Task prompt =>
Every line below should be copied out exactly.

*** Data listing ***

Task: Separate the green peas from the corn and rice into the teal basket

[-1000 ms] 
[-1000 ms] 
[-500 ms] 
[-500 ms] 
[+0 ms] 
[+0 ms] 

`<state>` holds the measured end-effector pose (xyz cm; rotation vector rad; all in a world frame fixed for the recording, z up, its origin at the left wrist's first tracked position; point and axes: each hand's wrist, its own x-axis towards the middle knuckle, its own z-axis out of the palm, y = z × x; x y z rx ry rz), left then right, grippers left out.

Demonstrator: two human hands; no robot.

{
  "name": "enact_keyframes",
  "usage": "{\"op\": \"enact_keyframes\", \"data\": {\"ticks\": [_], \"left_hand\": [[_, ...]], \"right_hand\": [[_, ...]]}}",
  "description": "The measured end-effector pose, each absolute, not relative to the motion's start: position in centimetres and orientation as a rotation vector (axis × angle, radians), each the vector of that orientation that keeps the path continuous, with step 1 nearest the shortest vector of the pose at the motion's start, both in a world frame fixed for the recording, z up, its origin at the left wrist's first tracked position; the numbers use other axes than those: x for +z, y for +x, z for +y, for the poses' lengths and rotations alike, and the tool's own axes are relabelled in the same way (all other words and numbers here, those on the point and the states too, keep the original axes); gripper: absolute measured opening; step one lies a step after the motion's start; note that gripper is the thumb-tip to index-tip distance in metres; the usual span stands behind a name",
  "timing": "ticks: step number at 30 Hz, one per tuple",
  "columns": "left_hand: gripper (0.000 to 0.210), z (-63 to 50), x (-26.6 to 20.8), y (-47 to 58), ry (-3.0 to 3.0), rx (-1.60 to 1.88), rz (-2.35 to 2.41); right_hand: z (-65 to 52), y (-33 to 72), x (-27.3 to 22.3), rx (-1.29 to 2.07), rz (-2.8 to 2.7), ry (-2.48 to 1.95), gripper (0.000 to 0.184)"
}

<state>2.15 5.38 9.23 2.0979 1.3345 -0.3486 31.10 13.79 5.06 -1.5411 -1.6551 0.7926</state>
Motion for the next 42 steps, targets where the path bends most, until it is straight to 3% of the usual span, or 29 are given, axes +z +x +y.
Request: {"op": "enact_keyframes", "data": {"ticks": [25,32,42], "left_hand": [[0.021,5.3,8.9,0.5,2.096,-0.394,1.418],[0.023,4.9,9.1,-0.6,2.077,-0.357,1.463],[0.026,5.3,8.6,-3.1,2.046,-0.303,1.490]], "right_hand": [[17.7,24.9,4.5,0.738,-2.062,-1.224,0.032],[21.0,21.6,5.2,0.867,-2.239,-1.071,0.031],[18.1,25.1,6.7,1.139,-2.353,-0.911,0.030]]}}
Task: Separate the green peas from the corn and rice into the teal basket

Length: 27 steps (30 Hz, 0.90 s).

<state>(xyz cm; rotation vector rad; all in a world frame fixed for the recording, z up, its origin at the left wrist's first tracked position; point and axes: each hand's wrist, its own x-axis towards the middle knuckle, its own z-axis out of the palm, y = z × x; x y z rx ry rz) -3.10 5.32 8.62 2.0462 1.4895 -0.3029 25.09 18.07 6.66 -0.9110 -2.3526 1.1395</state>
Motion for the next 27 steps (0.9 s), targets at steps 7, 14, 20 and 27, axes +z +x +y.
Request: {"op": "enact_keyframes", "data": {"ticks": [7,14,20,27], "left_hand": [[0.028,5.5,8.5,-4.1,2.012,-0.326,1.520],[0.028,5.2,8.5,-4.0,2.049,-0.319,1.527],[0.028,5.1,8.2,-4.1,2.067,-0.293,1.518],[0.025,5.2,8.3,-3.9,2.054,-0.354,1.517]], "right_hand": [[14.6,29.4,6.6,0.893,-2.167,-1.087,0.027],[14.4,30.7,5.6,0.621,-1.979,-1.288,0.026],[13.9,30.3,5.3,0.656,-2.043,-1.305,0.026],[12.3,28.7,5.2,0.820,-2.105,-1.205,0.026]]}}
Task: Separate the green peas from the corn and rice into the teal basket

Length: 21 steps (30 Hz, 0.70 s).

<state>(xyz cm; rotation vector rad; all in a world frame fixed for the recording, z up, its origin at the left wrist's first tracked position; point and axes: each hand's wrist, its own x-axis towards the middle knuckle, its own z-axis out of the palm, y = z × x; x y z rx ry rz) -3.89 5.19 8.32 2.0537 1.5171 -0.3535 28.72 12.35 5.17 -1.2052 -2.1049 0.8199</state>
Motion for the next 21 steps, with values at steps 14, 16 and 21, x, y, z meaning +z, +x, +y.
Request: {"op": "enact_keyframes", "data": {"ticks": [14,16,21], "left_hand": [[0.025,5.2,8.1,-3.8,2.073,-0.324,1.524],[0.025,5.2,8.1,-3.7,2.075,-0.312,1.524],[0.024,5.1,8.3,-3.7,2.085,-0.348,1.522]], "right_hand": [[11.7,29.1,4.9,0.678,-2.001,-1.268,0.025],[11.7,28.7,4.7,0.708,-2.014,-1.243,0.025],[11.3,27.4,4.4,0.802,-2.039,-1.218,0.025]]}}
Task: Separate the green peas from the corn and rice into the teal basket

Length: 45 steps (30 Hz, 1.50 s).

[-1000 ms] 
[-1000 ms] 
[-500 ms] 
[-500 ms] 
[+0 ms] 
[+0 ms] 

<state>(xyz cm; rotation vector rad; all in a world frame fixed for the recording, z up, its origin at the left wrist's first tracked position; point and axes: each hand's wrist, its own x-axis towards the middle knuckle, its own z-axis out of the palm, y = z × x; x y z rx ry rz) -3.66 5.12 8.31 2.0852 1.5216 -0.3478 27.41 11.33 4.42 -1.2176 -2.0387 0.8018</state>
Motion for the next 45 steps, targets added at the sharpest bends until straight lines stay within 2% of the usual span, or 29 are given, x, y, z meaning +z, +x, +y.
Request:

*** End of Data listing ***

Result below =>
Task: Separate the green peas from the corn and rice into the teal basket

[-1000 ms] 
[-1000 ms] 
[-500 ms] 
[-500 ms] 
[+0 ms] 
[+0 ms] 

`<state>` holds the measured end-effector pose (xyz cm; rotation vector rad; all in a world frame fixed for the recording, z up, its origin at the left wrist's first tracked position; point and axes: each hand's wrist, its own x-axis towards the middle knuckle, its own z-axis out of the palm, y = z × x; x y z rx ry rz), left then right, grippers left out.

Demonstrator: two human hands; no robot.

{
  "name": "enact_keyframes",
  "usage": "{\"op\": \"enact_keyframes\", \"data\": {\"ticks\": [_], \"left_hand\": [[_, ...]], \"right_hand\": [[_, ...]]}}",
  "description": "The measured end-effector pose, each absolute, not relative to the motion's start: position in centimetres and orientation as a rotation vector (axis × angle, radians), each the vector of that orientation that keeps the path continuous, with step 1 nearest the shortest vector of the pose at the motion's start, both in a world frame fixed for the recording, z up, its origin at the left wrist's first tracked position; the numbers use other axes than those: x for +z, y for +x, z for +y, for the poses' lengths and rotations alike, and the tool's own axes are relabelled in the same way (all other words and numbers here, those on the point and the states too, keep the original axes); gripper: absolute measured opening; step one lies a step after the motion's start; note that gripper is the thumb-tip to index-tip distance in metres; the usual span stands behind a name",
  "timing": "ticks: step number at 30 Hz, one per tuple",
  "columns": "left_hand: gripper (0.000 to 0.210), z (-63 to 50), x (-26.6 to 20.8), y (-47 to 58), ry (-3.0 to 3.0), rx (-1.60 to 1.88), rz (-2.35 to 2.41); right_hand: z (-65 to 52), y (-33 to 72), x (-27.3 to 22.3), rx (-1.29 to 2.07), rz (-2.8 to 2.7), ry (-2.48 to 1.95), gripper (0.000 to 0.184)"
}

<state>2.15 5.38 9.23 2.0979 1.3345 -0.3486 31.10 13.79 5.06 -1.5411 -1.6551 0.7926</state>
Motion for the next 42 steps, targets where the path bends most, until it is straight to 3% of the usual span, or 29 are given, axes +z +x +y.
Request: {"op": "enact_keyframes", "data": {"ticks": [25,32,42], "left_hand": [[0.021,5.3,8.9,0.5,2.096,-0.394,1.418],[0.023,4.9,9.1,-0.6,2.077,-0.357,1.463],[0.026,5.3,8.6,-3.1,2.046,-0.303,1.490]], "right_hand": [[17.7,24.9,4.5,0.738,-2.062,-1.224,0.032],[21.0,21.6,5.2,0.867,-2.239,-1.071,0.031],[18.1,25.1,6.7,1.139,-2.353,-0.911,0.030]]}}
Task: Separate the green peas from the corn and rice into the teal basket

Length: 27 steps (30 Hz, 0.90 s).

<state>(xyz cm; rotation vector rad; all in a world frame fixed for the recording, z up, its origin at the left wrist's first tracked position; point and axes: each hand's wrist, its own x-axis towards the middle knuckle, its own z-axis out of the palm, y = z × x; x y z rx ry rz) -3.10 5.32 8.62 2.0462 1.4895 -0.3029 25.09 18.07 6.66 -0.9110 -2.3526 1.1395</state>
Motion for the next 27 steps (0.9 s), targets at steps 7, 14, 20 and 27, axes +z +x +y.
Request: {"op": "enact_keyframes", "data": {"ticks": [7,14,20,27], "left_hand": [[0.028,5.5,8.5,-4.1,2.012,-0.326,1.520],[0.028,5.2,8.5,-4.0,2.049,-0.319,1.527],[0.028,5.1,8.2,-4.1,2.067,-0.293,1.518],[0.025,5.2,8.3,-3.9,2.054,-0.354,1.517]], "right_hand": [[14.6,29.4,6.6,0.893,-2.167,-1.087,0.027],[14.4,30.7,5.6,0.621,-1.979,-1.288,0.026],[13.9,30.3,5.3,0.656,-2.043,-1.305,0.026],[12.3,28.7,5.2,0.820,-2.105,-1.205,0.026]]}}
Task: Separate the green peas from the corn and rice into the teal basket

Length: 21 steps (30 Hz, 0.70 s).

<state>(xyz cm; rotation vector rad; all in a world frame fixed for the recording, z up, its origin at the left wrist's first tracked position; point and axes: each hand's wrist, its own x-axis towards the middle knuckle, its own z-axis out of the palm, y = z × x; x y z rx ry rz) -3.89 5.19 8.32 2.0537 1.5171 -0.3535 28.72 12.35 5.17 -1.2052 -2.1049 0.8199</state>
Motion for the next 21 steps, with values at steps 14, 16 and 21, x, y, z meaning +z, +x, +y.
Request: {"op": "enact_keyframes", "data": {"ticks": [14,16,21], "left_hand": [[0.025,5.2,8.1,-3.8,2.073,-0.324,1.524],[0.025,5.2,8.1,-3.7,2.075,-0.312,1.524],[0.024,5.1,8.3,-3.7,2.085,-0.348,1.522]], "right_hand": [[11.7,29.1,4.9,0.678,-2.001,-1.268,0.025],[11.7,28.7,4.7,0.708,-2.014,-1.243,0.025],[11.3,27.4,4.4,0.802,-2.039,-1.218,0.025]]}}
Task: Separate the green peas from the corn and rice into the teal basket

Length: 45 steps (30 Hz, 1.50 s).

[-1000 ms] 
[-1000 ms] 
[-500 ms] 
[-500 ms] 
[+0 ms] 
[+0 ms] 

<state>(xyz cm; rotation vector rad; all in a world frame fixed for the recording, z up, its origin at the left wrist's first tracked position; point and axes: each hand's wrist, its own x-axis towards the middle knuckle, its own z-axis out of the palm, y = z × x; x y z rx ry rz) -3.66 5.12 8.31 2.0852 1.5216 -0.3478 27.41 11.33 4.42 -1.2176 -2.0387 0.8018</state>
Motion for the next 45 steps, targets added at the sharpest bends until straight lines stay within 2% of the usual span, or 29 are given, x, y, z meaning +z, +x, +y.
Request:

No additional response is required.